Big-$O$ behaviour of sums-of-powers-of-$2$ partitions with restricted repetition

Question

Define $a_n^{(p)}$ as the number of ways of writing $n$ as a sum of powers of $2$, each power of $2$ used at most $p$ times, with permutations of a sum not counting as distinct.

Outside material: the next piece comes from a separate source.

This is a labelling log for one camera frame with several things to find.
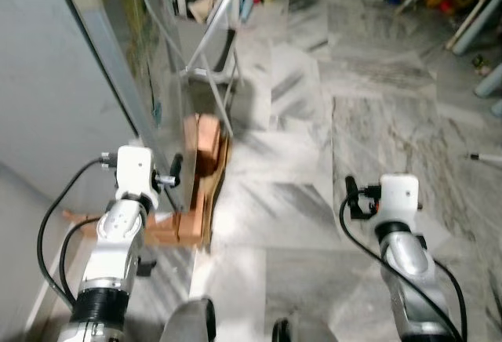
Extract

I prove here that $a_n^{(3)}=\lfloor\tfrac{n}{2}\rfloor+1$; the technique can be tweaked to show that, construed as a function of $n$, $a_n^{(2^t-1)}\in O(n^{t-1})$ for integer $t\ge1$. So if $p$ is a Mersenne number, $a_n^{(p)}\in O(n^{\log_2(p+1)-1})$. Does this result hold for arbitrary integer $p\ge2$? Failing that, can we determine some function $f(p)$ for which $a_n^{(p)}\in O(f(p))$ for such $p$?

Answer 1

I like to reserve $p$ for primes most of the time so I'll rename your variable $k$, and to make some subsequent expressions easier to read I'll rewrite your $a^{(k)}_n$ as $a(k, n)$. We of course have that $k$ is between two Mersenne numbers $2^i - 1, 2^{i+1} - 1$, where

$$i = \left\lfloor \log_2 (k+1) \right\rfloor.$$

and we also have that $a(k, n)$ is an increasing function of $k$ for fixed $n$, which gives

$$a(2^i - 1, n) \le a(k, n) \le a(2^{i+1} - 1, n) \in O(n^i).$$

We also have that $a(2^i - 1, n) \in \Theta(n^{i-1})$ (a lower bound and not just an upper bound, with an implied constant that depends on $i$ and can be calculated) so this gives that $a(k, n)$ is between $\Theta(n^{\lfloor \log_2(k+1) \rfloor-1})$ and $\Theta(n^{\lfloor \log_2(k+1) \rfloor})$.